Task description:
Repeat only the stretch of lines below that runs from the line with "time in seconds" through the line with "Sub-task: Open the", unaltered.

Source material:
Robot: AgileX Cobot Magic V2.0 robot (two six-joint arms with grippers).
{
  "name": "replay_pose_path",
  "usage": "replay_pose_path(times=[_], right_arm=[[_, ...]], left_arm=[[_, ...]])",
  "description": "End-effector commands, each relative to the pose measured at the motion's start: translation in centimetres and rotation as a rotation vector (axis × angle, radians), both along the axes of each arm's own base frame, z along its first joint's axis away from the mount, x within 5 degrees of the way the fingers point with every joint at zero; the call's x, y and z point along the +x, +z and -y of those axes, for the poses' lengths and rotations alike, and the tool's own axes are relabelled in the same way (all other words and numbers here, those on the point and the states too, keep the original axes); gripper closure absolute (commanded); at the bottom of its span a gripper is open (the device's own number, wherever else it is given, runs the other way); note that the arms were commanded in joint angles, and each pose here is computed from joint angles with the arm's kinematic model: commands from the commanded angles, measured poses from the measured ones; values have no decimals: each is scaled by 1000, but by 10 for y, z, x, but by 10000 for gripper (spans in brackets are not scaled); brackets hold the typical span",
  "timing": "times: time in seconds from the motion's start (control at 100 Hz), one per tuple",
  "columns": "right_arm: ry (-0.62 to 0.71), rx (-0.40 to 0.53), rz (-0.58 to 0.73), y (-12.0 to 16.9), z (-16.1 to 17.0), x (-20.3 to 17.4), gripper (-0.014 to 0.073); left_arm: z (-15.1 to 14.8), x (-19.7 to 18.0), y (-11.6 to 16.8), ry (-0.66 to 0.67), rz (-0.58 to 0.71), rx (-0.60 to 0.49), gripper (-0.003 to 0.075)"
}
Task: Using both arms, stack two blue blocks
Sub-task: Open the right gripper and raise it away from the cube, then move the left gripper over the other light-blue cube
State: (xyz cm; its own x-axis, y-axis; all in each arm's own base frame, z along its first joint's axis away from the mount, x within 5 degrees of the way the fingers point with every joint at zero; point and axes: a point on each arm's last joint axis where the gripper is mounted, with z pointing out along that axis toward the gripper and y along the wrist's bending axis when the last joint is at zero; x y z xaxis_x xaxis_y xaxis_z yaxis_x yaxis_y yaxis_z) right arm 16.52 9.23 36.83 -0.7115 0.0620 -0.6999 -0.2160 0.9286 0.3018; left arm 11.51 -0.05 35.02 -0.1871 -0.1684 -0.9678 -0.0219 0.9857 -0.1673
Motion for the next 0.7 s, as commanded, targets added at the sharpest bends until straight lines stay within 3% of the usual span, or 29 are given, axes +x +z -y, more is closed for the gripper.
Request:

Expected answer:
  "timing": "times: time in seconds from the motion's start (control at 100 Hz), one per tuple",
  "columns": "right_arm: ry (-0.62 to 0.71), rx (-0.40 to 0.53), rz (-0.58 to 0.73), y (-12.0 to 16.9), z (-16.1 to 17.0), x (-20.3 to 17.4), gripper (-0.014 to 0.073); left_arm: z (-15.1 to 14.8), x (-19.7 to 18.0), y (-11.6 to 16.8), ry (-0.66 to 0.67), rz (-0.58 to 0.71), rx (-0.60 to 0.49), gripper (-0.003 to 0.075)"
}
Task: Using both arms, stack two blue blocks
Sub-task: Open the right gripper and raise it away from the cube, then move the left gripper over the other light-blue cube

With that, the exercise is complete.